Ecosyste.ms: Awesome

An open API service indexing awesome lists of open source software.

Awesome Lists | Featured Topics | Projects

https://github.com/bartdag/pymining

A few data mining algorithms in pure python
https://github.com/bartdag/pymining

Last synced: about 2 months ago
JSON representation

A few data mining algorithms in pure python

Awesome Lists containing this project

README

        

pymining - A collection of data mining algorithms in Python
===========================================================

:Authors:
Barthelemy Dagenais
:Version: 0.2

pymining is a small collection of data mining algorithms implemented in Python.
I did not design any of the algorithms, but I use them in my own research so I
thought other developers might be interested to use them as well.

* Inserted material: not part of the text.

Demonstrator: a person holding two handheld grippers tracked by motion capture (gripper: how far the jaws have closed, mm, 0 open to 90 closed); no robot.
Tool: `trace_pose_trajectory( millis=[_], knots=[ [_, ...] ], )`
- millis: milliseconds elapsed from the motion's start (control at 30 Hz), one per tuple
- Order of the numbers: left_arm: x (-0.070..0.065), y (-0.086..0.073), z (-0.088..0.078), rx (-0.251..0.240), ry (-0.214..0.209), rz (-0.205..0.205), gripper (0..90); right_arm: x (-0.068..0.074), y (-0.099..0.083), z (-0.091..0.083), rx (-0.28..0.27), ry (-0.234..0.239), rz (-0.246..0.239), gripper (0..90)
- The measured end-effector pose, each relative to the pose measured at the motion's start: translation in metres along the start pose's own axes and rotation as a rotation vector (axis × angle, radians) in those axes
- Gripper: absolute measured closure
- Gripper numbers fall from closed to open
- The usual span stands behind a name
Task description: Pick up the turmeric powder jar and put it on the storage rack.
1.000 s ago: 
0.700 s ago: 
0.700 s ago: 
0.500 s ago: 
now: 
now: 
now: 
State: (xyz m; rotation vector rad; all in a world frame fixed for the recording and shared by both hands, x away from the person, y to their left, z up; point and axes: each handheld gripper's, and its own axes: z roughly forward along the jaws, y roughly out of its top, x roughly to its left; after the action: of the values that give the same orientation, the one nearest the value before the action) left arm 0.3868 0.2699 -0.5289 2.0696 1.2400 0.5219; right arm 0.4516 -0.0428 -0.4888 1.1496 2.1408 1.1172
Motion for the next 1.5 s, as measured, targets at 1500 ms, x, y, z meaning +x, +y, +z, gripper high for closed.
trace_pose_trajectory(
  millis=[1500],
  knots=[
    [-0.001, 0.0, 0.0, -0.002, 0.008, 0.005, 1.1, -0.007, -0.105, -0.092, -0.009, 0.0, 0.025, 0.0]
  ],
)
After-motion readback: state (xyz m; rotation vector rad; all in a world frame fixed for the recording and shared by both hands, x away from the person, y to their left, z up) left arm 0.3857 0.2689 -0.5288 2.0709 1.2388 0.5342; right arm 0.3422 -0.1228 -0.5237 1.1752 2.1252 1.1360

I started this small project because I could not find data mining algorithms
that were easily accessible in Python. Moreover, the libraries I am aware of
often include old algorithms that have been surpassed by newer ones.

.. image:: https://api.travis-ci.org/bartdag/pymining.png

Requirements
------------

pymining has been tested with Python 2.7 and 3.4.

Installation
------------

::

pip install pymining

Usage
-----

**Frequent Item Set Mining**

::

>>> from pymining import itemmining
>>> transactions = (('a', 'b', 'c'), ('b'), ('a'), ('a', 'c', 'd'), ('b', 'c'), ('b', 'c'))
>>> relim_input = itemmining.get_relim_input(transactions)
>>> report = itemmining.relim(relim_input, min_support=2)
>>> report
{frozenset(['c']): 4,
frozenset(['c', 'b']): 3,
frozenset(['a', 'c']): 2,
frozenset(['b']): 4,
frozenset(['a']): 3}

>>> # Test performance of multiple algorithms
>>> from pymining import perftesting
>>> perftesting.test_itemset_perf()
Random transactions generated with seed None

Done round 0
Done round 1
...

**Association Rules Mining**

::

>>> from pymining import itemmining, assocrules, perftesting
>>> transactions = perftesting.get_default_transactions()
>>> relim_input = itemmining.get_relim_input(transactions)
>>> item_sets = itemmining.relim(relim_input, min_support=2)
>>> rules = assocrules.mine_assoc_rules(item_sets, min_support=2, min_confidence=0.5)
>>> rules
[(frozenset(['e']), frozenset(['b', 'd']), 2, 0.6666666666666666),
(frozenset(['b', 'e']), frozenset(['d']), 2, 1.0),
(frozenset(['e', 'd']), frozenset(['b']), 2, 0.6666666666666666),
(frozenset(['a']), frozenset(['b', 'd']), 2, 0.5),
...
>>> # e -> b, d with support 2 and confidence 0.66
>>> # b, e -> d with support 2 and confidence 1

**Frequent Sequence Mining**

::

>>> from pymining import seqmining
>>> seqs = ( 'caabc', 'abcb', 'cabc', 'abbca')
>>> freq_seqs = seqmining.freq_seq_enum(seqs, 2)
>>> sorted(freq_seqs)
[(('a',), 4), (('a', 'a'), 2), (('a', 'b'), 4), (('a', 'b', 'b'), 2), (('a', 'b', 'c'), 4),
(('a', 'c'), 4), (('b',), 4), (('b', 'b'), 2), (('b', 'c'), 4), (('c',), 4), (('c', 'a'), 3),
(('c', 'a', 'b'), 2), (('c', 'a', 'b', 'c'), 2), (('c', 'a', 'c'), 2), (('c', 'b'), 3),
(('c', 'b', 'c'), 2), (('c', 'c'), 2)]

Status of the project
---------------------

Three algorithms are currently implemented to find frequent item sets. Relim is
the recommended algorithm as it outperforms the two others (SaM and FP-growth)
in all of my benchmarks. This is probably due to my lazy implementation of
FP-growth.

The pruning option in FP-growth makes the algorithm slow and is turned to False by default for
now. This is surprising because pruning the tree should make it faster.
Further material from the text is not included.